- [WHAT YOU ARE ASKED TO DO] Tell me how many lines in the data include "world", and keep the reply to that number.
○ ○ ○ ○
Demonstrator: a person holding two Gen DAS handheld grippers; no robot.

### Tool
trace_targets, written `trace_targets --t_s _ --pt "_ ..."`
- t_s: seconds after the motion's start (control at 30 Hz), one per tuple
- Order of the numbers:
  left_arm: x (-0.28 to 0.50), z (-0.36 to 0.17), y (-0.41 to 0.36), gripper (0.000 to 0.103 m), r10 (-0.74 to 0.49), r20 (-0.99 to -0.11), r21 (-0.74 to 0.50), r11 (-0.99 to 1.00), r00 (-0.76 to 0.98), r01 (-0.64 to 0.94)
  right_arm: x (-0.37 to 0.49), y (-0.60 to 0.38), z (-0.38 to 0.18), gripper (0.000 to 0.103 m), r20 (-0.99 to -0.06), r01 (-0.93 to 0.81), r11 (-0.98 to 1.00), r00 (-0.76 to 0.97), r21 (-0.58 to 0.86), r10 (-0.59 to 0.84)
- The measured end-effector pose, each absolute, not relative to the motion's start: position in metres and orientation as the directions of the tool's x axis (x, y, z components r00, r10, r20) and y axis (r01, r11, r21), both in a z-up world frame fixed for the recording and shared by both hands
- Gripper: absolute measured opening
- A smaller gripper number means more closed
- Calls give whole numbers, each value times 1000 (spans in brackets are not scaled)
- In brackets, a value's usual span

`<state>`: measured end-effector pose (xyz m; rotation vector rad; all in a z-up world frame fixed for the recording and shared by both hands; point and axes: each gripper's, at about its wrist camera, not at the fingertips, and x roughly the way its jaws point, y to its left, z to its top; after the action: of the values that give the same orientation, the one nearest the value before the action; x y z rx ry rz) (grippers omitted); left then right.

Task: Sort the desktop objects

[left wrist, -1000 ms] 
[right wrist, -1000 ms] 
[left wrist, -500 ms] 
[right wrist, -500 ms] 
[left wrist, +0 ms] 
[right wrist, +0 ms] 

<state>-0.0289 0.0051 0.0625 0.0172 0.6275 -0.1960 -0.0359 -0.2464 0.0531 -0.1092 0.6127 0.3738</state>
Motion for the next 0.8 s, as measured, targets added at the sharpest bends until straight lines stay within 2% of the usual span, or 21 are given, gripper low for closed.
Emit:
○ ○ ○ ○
- [RESULT OF THIS TASK] 2